Arte classica. Che cosa ha a che fare con la moda?
Io sono cresciuta in un contesto culturale che valutava la moda come un’arte minore, una forma espressiva da prendere in scarsa considerazione. Rifarmi ad essa è stata una piccola ribellione contro quel giudizio.
Quindi si tratta di una personale rivalutazione?
Sì, ma non in primo grado. Innanzitutto la moda è per me uno strumento visivo, come potrebbe esserlo qualsiasi altra materia. Per questo l’esito che spesso ottengo è di tipo decostruzionista.
Qual è il tuo modo di lavorare? Hai molti collaboratori?
Non ci crederai, ma non ho neanche un vero studio! Il mio spazio di lavoro è fatto dalla testa e da un MacBook. Ho un paio di collaboratori che mi aiutano a rispondere al telefono, soltanto perché, se fosse per me, non alzerei mai la cornetta…
E le tue idee sono improvvise, o sei riflessiva?
Potrei definirmi una fatalista, dato che sono in perenne attesa del destino. Aspetto le richieste di un committente, e solo a quel punto mi metto al lavoro. La cosa particolare è che, almeno fino ad ora, ho sempre cercato risultati che fossero contrari o almeno deludenti rispetto alla richiesta iniziale. Perché? Per realizzare, forse con un eccesso di idealismo, quanto definiamo “l’arte per l’arte”. Proprio in questo periodo inizio a convincermi della necessità di cambiare linea, cioè di interrogarmi maggiormente sulle aspettative del pubblico.

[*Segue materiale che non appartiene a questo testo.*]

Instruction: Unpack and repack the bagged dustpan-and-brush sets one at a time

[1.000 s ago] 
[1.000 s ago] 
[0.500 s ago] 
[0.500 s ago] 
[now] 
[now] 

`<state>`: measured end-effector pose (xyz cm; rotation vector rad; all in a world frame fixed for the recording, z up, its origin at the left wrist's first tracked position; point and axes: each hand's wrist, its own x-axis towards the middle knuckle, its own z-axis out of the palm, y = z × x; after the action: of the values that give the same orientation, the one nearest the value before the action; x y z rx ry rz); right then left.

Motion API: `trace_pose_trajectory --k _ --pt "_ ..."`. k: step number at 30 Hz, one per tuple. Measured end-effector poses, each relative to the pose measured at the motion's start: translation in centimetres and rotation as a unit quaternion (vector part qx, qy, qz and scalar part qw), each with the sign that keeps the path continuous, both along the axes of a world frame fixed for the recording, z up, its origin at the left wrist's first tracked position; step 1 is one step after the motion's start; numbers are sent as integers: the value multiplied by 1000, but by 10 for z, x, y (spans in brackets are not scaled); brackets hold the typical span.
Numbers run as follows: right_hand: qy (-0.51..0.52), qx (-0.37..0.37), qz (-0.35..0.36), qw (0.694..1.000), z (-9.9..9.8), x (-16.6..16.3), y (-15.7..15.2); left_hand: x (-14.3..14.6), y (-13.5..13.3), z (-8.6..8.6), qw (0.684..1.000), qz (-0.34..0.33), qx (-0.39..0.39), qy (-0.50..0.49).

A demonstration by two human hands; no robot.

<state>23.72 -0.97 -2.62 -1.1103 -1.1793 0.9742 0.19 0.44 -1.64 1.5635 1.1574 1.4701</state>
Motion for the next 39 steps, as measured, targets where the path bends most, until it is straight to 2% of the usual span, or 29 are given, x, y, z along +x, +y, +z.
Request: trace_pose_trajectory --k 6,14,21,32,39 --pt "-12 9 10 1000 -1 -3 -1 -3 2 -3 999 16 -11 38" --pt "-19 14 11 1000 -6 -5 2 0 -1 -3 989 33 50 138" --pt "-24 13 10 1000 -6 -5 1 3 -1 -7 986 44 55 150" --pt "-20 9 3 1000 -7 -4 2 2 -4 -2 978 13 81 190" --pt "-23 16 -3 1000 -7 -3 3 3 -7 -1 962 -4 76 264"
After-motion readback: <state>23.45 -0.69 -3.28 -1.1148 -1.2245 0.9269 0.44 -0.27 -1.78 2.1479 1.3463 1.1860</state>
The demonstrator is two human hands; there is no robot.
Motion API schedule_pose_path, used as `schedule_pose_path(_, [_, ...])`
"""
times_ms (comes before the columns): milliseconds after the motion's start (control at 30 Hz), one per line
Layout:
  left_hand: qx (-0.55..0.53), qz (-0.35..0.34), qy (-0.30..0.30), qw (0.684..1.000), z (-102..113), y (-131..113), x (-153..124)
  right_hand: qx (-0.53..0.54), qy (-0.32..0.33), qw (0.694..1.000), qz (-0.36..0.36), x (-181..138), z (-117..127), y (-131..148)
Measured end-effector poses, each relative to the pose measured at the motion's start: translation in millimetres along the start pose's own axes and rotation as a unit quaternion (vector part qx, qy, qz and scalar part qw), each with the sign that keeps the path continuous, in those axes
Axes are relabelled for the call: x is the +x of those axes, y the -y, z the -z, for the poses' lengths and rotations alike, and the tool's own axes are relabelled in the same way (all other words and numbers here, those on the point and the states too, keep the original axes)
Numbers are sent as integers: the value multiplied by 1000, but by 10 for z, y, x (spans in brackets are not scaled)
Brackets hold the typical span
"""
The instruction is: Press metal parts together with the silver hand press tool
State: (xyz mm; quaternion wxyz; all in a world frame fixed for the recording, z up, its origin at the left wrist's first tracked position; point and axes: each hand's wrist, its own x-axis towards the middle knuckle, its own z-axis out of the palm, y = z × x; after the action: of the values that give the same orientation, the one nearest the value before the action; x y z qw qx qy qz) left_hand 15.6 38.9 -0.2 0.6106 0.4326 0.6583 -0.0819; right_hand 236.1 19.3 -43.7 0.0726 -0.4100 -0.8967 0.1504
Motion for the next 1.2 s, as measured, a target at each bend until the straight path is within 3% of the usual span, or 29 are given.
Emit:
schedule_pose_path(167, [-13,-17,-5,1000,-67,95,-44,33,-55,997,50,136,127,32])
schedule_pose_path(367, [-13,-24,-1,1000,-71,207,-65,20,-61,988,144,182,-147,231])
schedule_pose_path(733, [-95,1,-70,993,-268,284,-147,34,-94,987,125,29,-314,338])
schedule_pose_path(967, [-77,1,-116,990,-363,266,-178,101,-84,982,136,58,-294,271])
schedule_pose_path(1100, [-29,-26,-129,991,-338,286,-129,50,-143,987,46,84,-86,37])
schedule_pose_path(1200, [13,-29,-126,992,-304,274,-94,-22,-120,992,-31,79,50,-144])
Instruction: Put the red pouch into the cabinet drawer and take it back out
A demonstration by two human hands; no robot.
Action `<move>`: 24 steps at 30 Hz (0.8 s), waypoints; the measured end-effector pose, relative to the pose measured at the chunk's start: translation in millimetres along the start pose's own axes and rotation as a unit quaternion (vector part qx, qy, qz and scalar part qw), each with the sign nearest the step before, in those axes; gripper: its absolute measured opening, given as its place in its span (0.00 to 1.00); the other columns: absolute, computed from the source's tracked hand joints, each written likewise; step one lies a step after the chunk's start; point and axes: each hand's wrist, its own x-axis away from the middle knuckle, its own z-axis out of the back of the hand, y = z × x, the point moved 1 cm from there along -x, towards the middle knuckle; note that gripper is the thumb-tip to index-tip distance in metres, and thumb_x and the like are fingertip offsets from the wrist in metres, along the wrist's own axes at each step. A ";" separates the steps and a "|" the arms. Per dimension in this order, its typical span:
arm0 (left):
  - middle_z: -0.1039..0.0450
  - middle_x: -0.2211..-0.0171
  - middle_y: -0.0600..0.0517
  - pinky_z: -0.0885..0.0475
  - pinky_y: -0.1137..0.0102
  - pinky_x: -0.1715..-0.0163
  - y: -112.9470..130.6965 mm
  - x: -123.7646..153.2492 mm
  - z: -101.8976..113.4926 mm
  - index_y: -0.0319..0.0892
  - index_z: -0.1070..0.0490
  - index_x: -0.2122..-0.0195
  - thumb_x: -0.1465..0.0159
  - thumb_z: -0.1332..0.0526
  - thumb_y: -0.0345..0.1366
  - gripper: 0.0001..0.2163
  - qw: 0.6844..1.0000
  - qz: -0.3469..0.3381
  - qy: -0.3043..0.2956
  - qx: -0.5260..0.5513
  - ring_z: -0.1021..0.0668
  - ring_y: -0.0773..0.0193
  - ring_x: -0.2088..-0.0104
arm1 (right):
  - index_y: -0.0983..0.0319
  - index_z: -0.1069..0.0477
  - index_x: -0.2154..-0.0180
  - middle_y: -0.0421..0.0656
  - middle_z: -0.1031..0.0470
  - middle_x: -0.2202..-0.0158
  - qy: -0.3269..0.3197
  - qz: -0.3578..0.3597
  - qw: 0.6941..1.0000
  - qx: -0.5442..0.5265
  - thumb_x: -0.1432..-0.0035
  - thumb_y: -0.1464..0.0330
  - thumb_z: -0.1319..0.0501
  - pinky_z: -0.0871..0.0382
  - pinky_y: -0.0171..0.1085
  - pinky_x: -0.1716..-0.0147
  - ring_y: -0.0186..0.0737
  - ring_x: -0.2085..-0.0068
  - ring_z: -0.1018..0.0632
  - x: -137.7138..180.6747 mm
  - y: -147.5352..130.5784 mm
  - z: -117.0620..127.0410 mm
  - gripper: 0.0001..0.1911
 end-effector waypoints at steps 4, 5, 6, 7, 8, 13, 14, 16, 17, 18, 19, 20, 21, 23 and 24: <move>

Che differenze trovi nel lavorare in Italia e all’estero?
L’Italia è molto importante per il riferimento continuo alla cultura classica. Per esempio la performance VB66 è stata pienamente compresa a Napoli e nel resto della penisola, ma non fuori d’Europa. Ciò avviene per una dinamica tipicamente americana, e che per me risulta allo stesso modo essenziale: negli States l’arte, prima che concetto, diventa elemento sociale. Una donna nuda non è solo un’idea, ma un riferimento preciso alla condizione femminile.
A questo proposito raccolgo una delle critiche che ti vengono mosse più di frequente: le tue donne sono oggetti?
È il contrario, uso i corpi per rendere un modello forte di personalità e bellezza femminili. Il mio linguaggio si sviluppa su una linea di confine e per questo potrebbe apparire ambiguo, mentre in realtà è determinato: l’uso di alcuni elementi mira a criticare la retorica femminista più ottusa. Il ricorso a espressioni forti ha il fine, pur con mio rammarico, di generare una reazione emotiva nei contesti che non approvo.
Quali sono gli artisti contemporanei a cui ti senti più vicina?
Anche se mi rendo conto che è un errore, non guardo in maniera precisa quello che mi avviene intorno. Posso dire che a livello complessivo noto dei fattori positivi, mi pare che gli artisti stiano abbandonando l’atteggiamento celebrale del recente passato per riavvicinarsi alle grandi avanguardie, soprattutto alle tecniche e alla manualità ad esse collegate.